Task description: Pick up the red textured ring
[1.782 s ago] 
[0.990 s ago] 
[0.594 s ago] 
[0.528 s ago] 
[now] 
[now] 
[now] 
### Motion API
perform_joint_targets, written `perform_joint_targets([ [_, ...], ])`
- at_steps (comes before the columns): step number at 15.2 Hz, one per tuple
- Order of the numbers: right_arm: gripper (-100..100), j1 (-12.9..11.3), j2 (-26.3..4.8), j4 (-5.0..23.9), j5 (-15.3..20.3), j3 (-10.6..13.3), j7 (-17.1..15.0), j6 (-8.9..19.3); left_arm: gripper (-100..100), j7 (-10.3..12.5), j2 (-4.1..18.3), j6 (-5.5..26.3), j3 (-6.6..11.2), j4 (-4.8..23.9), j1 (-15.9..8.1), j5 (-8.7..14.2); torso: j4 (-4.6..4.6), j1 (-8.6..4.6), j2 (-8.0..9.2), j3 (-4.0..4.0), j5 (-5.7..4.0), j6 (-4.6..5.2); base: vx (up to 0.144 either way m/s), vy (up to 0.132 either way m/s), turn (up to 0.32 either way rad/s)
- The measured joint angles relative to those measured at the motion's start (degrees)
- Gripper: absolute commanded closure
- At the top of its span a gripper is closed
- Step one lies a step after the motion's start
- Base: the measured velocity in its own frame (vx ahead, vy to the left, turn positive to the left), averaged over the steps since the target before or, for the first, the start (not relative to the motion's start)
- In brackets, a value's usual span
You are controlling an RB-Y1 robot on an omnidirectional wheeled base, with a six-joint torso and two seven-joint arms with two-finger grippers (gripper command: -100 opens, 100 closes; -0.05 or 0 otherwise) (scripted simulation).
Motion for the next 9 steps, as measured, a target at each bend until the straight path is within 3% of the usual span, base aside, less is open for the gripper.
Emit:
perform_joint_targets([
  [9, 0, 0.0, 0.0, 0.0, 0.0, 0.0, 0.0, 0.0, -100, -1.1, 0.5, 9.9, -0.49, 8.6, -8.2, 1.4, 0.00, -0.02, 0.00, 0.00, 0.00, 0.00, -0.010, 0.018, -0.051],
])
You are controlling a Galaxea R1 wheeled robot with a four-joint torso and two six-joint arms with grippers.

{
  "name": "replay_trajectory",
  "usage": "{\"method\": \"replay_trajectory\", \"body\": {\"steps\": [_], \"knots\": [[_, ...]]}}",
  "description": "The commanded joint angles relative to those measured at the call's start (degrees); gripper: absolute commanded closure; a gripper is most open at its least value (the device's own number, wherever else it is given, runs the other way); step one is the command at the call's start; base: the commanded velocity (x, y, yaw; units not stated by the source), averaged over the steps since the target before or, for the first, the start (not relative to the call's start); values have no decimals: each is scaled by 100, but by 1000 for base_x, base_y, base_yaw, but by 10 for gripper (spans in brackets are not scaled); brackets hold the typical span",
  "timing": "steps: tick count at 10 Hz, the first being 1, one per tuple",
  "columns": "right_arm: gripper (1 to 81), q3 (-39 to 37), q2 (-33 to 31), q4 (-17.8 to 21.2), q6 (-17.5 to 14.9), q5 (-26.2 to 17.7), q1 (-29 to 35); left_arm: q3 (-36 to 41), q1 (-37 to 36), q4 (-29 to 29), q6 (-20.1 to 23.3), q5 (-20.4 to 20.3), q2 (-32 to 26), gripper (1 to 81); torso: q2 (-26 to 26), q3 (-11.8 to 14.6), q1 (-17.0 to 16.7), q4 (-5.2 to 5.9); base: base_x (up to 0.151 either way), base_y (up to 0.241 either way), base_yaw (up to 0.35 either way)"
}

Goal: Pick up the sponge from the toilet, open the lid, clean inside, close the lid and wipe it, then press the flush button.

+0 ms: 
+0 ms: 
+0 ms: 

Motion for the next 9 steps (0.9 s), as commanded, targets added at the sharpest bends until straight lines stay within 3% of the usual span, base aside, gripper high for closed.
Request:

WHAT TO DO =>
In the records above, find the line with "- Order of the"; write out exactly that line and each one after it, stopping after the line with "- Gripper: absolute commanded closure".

TASK SOLUTION =>
- Order of the numbers: right_arm: gripper (-100..100), j1 (-12.9..11.3), j2 (-26.3..4.8), j4 (-5.0..23.9), j5 (-15.3..20.3), j3 (-10.6..13.3), j7 (-17.1..15.0), j6 (-8.9..19.3); left_arm: gripper (-100..100), j7 (-10.3..12.5), j2 (-4.1..18.3), j6 (-5.5..26.3), j3 (-6.6..11.2), j4 (-4.8..23.9), j1 (-15.9..8.1), j5 (-8.7..14.2); torso: j4 (-4.6..4.6), j1 (-8.6..4.6), j2 (-8.0..9.2), j3 (-4.0..4.0), j5 (-5.7..4.0), j6 (-4.6..5.2); base: vx (up to 0.144 either way m/s), vy (up to 0.132 either way m/s), turn (up to 0.32 either way rad/s)
- The measured joint angles relative to those measured at the motion's start (degrees)
- Gripper: absolute commanded closure

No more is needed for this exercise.